YOUR ASSIGNMENT: Search the data below for the string "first" and copy all lines where it shows up.

DATASET EXTRACT START

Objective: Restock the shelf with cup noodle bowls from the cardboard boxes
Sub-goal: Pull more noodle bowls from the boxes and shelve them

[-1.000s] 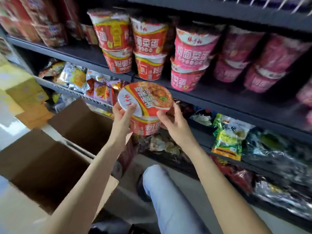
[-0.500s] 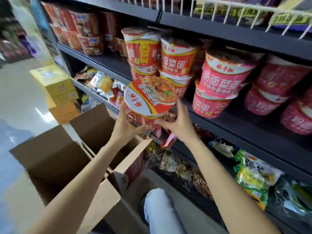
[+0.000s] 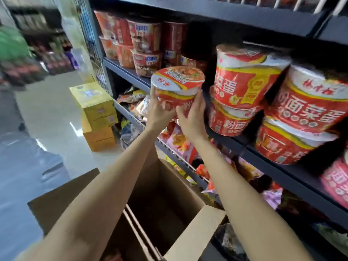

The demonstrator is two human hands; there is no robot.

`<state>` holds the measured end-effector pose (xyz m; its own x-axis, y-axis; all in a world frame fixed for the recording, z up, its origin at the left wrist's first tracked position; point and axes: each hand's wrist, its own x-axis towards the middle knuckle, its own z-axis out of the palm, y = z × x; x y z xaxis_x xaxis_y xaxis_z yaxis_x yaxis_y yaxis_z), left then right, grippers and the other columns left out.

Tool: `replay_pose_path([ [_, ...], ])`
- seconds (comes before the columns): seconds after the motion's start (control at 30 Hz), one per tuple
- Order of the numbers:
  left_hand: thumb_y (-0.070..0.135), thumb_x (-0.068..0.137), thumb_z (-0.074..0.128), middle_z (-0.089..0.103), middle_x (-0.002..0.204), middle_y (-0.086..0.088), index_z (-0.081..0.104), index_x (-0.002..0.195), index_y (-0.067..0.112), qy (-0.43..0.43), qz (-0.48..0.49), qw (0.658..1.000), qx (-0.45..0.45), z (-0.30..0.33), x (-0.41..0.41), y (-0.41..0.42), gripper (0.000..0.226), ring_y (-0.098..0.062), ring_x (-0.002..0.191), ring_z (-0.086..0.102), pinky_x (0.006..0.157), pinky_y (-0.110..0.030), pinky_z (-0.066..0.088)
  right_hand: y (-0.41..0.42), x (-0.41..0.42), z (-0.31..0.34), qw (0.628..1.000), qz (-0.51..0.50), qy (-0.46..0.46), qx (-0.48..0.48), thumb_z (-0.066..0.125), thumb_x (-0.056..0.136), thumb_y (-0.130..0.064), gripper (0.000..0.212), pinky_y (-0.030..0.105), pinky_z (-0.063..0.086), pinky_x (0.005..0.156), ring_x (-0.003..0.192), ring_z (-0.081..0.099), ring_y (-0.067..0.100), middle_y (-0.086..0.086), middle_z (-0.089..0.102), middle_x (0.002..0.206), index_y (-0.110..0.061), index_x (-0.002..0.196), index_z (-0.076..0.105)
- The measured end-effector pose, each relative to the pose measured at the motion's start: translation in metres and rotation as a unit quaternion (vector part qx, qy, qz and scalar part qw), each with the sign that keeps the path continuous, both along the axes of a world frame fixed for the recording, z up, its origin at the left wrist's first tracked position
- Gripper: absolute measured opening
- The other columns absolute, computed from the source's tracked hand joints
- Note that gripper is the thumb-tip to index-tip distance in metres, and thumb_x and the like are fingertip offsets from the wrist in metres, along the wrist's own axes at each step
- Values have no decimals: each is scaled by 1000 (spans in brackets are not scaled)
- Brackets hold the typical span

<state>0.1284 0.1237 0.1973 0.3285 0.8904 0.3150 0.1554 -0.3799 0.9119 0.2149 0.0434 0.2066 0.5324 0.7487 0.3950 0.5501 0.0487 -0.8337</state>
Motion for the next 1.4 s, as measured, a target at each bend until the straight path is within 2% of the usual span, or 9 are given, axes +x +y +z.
replay_pose_path([
  [0.1, 30, 89, 63, 55, 133, 6, 10, 153, 31, 67, -15, 998, 14, 0, 23, 27, 83, -16, 115, 58, 83, -27, 47, 24, 7, -8, 999, -27, -9, -42, 51, 96, -29, 78, 36, 22, 117, 144, 17, 27, 16, 10, 156, -4, 152, 3],
  [0.23, 15, 90, 56, 61, 121, 6, 35, 145, 41, 84, -104, 990, -48, -2, 27, 62, 65, -21, 108, 64, 92, -48, 52, 28, 9, -19, 995, -26, -11, -97, 41, 101, -35, 67, 28, 16, 115, 147, 10, 21, 11, 4, 160, -7, 152, 9],
  [0.33, 5, 94, 53, 69, 115, -1, 55, 134, 23, 59, -142, 988, -11, -2, 3, 54, 44, -9, 105, 64, 96, -29, 50, 12, -4, -34, 991, -25, -70, -109, 41, 101, -34, 58, 33, 18, 115, 145, 15, 23, 9, 19, 157, -10, 150, 22],
  [0.53, 7, 97, 52, 72, 98, 6, 64, 117, 17, -5, -66, 997, 37, -42, -113, -3, 25, -3, 94, 68, 83, -20, 52, -40, -70, -93, 969, 58, -209, -122, 45, 92, -29, 37, 44, 44, 96, 109, 56, 29, 7, 67, 112, -11, 119, 62],
  [0.7, 42, 93, 51, 73, 87, 13, 69, 107, 27, 184, 63, 981, 25, -119, -246, -83, 28, -3, 82, 68, 73, -27, 53, -78, -134, -146, 905, 211, -233, -286, 51, 94, -30, 22, 37, 50, 73, 89, 66, 29, 1, 73, 91, -25, 108, 67],
  [0.87, 35, 85, 68, 60, 122, -8, 55, 133, 16, 419, 209, 877, -110, -217, -344, -128, 53, -28, 117, 49, 98, -35, 38, -67, -205, -226, 807, 363, -248, -394, 47, 95, -35, 30, 34, 49, 81, 98, 64, 21, -3, 69, 106, -24, 121, 59],
  [1.03, 45, 82, 70, 33, 148, -19, 26, 149, 7, 452, 259, 814, -257, -277, -380, -139, 89, -40, 131, 35, 108, -41, 27, -37, -269, -348, 718, 411, -239, -508, 54, 90, -43, 48, 42, 45, 97, 121, 50, 30, 7, 52, 132, -20, 132, 51],
  [1.27, 36, 87, 65, 38, 134, -14, 22, 151, 11, 456, 273, 824, -197, -320, -390, -132, 81, -32, 120, 44, 85, -44, 46, -25, -332, -489, 670, 325, -136, -654, 56, 85, -58, 87, 59, 23, 111, 141, 11, 47, 19, 6, 158, -21, 152, 14],
  [1.4, 29, 91, 61, 39, 134, -12, 18, 152, 13, 412, 283, 846, -186, -334, -390, -136, 77, -28, 119, 47, 79, -42, 47, -32, -352, -540, 639, 320, -141, -685, 64, 80, -58, 105, 61, 15, 112, 142, 5, 47, 22, 0, 157, -29, 151, -7],
])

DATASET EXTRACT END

TASK RESPONSE:
`<state>` holds the measured end-effector pose (xyz m; its own x-axis, y-axis; all in a world frame fixed for the recording, z up, its origin at the left wrist's first tracked position; point and axes: each hand's wrist, its own x-axis towards the middle knuckle, its own z-axis out of the palm, y = z × x; x y z xaxis_x xaxis_y xaxis_z yaxis_x yaxis_y yaxis_z), left then right, grippers and the other columns left out.
- The measured end-effector pose, each relative to the pose measured at the motion's start: translation in metres and rotation as a unit quaternion (vector part qx, qy, qz and scalar part qw), each with the sign that keeps the path continuous, both along the axes of a world frame fixed for the recording, z up, its origin at the left wrist's first tracked position

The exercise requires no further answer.